**TASK DETAILS:** Below are the entries. Transcribe exactly the lines from the one with "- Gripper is" through the one with "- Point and", ends included, and leave out all others.
━━ DATA PROVIDED ━━
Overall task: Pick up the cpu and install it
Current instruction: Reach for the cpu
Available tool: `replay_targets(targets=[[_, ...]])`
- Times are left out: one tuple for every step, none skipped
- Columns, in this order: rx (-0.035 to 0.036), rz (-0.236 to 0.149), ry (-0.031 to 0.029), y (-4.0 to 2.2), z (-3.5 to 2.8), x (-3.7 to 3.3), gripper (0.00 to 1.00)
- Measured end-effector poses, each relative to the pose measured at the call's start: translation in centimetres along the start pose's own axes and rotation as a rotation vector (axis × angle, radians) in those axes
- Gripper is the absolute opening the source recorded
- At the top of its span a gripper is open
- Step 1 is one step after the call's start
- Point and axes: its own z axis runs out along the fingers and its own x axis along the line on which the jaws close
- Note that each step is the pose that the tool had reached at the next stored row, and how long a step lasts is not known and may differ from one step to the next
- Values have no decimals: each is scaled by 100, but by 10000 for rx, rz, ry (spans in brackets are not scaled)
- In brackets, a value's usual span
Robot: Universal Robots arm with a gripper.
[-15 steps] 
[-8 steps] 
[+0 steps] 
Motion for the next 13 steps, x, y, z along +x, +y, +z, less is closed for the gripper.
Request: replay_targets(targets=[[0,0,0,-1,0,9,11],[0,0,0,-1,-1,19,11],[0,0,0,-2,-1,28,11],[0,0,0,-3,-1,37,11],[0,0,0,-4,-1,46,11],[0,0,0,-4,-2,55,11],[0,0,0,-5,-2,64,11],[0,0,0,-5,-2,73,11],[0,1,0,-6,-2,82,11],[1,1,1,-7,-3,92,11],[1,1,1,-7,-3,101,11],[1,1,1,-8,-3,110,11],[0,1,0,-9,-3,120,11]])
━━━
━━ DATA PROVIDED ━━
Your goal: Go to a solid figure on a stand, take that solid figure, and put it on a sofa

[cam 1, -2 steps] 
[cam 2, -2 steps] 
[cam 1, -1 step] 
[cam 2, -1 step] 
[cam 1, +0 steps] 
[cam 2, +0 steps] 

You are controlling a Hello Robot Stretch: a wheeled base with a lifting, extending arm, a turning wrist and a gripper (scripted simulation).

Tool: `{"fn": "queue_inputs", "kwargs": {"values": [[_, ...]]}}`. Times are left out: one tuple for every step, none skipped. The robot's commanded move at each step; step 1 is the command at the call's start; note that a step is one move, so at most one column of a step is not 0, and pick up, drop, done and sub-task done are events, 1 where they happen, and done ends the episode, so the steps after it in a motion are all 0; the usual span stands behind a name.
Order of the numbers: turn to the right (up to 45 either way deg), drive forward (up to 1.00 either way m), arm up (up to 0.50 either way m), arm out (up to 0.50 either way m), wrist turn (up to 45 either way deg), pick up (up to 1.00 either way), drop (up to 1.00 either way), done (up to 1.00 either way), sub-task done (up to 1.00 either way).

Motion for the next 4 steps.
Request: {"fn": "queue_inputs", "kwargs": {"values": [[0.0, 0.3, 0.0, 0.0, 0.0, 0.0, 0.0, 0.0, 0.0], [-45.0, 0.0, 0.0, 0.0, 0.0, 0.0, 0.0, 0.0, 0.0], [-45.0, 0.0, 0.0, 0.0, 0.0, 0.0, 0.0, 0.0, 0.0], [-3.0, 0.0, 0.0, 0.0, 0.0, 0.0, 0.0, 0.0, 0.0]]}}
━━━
**SOLUTION:**
- Gripper is the absolute opening the source recorded
- At the top of its span a gripper is open
- Step 1 is one step after the call's start
- Point and axes: its own z axis runs out along the fingers and its own x axis along the line on which the jaws close

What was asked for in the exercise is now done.